▶ **What needs to be done**
From the listing below, copy each line where "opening" occurs.

▶ **Dataset**
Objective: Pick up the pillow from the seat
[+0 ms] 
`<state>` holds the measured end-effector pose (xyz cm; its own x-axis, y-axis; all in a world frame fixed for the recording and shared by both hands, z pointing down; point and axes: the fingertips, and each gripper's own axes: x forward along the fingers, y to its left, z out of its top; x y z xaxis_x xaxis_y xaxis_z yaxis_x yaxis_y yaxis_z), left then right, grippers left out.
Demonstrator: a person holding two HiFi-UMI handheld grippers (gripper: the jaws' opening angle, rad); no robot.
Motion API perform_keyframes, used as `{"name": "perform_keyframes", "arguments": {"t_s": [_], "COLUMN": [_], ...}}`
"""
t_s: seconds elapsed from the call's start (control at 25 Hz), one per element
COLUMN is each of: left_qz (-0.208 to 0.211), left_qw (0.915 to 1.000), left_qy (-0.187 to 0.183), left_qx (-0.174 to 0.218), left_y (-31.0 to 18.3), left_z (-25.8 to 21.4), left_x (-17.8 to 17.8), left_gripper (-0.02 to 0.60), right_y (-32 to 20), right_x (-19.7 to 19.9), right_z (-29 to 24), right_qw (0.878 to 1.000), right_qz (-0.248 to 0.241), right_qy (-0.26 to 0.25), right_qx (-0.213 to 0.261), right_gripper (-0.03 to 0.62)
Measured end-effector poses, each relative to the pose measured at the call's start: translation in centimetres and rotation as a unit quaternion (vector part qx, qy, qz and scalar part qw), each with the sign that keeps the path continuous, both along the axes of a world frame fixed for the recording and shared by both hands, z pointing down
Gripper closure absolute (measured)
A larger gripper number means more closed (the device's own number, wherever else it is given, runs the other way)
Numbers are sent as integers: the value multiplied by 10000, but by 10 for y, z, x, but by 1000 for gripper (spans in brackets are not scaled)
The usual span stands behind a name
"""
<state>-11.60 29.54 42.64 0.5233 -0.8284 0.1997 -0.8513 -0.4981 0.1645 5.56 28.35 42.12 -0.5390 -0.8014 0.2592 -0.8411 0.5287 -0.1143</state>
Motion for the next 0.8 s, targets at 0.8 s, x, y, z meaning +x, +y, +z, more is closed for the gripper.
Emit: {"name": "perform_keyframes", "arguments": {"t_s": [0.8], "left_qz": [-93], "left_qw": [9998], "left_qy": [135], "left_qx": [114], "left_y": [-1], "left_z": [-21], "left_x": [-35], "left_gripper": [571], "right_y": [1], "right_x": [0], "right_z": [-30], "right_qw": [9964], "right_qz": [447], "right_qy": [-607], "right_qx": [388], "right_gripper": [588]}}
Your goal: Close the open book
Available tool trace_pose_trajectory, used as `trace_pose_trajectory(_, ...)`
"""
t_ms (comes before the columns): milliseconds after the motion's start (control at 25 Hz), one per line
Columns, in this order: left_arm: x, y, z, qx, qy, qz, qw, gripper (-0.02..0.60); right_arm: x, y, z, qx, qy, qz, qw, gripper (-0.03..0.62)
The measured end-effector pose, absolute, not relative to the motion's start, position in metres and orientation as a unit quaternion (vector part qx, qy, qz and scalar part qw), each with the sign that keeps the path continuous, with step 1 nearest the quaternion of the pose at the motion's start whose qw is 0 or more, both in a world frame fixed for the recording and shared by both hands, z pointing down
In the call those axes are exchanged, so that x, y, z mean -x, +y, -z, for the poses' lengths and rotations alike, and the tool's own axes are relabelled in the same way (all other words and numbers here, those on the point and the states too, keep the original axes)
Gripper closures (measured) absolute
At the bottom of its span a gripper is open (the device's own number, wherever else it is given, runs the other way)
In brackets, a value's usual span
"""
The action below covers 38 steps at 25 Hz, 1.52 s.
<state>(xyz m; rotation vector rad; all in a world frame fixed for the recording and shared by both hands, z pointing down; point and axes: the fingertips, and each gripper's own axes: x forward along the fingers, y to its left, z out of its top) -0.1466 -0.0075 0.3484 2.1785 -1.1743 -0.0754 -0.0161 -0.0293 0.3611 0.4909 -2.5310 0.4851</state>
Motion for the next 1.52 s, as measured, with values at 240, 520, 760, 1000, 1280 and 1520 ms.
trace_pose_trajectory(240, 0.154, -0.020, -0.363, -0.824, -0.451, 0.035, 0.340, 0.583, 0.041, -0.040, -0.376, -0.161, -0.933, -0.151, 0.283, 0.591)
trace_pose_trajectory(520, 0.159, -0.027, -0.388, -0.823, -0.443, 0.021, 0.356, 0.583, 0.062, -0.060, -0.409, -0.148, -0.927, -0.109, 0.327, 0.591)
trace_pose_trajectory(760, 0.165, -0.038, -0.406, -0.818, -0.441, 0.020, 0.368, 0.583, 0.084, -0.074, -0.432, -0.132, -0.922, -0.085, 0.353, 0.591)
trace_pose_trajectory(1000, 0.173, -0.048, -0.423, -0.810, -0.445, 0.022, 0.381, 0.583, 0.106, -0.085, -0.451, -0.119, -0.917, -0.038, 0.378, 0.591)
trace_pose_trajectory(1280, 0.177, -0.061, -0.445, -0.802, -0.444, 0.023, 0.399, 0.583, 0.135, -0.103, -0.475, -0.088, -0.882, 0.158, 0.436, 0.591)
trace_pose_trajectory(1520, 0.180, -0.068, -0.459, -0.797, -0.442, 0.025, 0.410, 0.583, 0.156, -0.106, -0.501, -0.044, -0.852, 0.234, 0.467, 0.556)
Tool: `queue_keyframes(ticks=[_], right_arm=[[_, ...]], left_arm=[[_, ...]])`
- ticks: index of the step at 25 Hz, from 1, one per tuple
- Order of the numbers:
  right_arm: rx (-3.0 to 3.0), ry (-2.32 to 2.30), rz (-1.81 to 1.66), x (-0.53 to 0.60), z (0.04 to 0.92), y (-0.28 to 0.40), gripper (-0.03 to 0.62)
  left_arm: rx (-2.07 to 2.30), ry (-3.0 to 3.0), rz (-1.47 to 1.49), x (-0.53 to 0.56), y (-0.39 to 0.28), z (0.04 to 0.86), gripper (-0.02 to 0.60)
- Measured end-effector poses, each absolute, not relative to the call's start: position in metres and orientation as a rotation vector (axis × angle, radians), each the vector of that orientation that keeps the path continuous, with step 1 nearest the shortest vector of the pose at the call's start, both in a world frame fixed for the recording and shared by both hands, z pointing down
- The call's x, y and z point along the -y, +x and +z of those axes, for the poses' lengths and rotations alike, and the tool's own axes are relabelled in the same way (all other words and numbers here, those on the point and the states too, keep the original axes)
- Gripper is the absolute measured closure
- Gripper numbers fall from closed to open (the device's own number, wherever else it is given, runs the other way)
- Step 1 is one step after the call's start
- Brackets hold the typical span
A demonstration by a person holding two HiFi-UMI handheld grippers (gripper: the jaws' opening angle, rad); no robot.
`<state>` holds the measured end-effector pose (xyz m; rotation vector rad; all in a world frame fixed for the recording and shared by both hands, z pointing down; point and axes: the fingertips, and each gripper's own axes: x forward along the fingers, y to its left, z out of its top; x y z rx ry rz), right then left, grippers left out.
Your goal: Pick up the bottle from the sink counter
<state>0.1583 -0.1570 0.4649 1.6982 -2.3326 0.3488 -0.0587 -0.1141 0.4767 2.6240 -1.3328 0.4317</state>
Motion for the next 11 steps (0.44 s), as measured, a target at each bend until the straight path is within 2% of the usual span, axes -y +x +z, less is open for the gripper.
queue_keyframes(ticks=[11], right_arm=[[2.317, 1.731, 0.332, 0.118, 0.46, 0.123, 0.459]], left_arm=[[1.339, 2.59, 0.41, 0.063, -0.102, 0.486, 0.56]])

▶ **Reply**
Demonstrator: a person holding two HiFi-UMI handheld grippers (gripper: the jaws' opening angle, rad); no robot.
A demonstration by a person holding two HiFi-UMI handheld grippers (gripper: the jaws' opening angle, rad); no robot.

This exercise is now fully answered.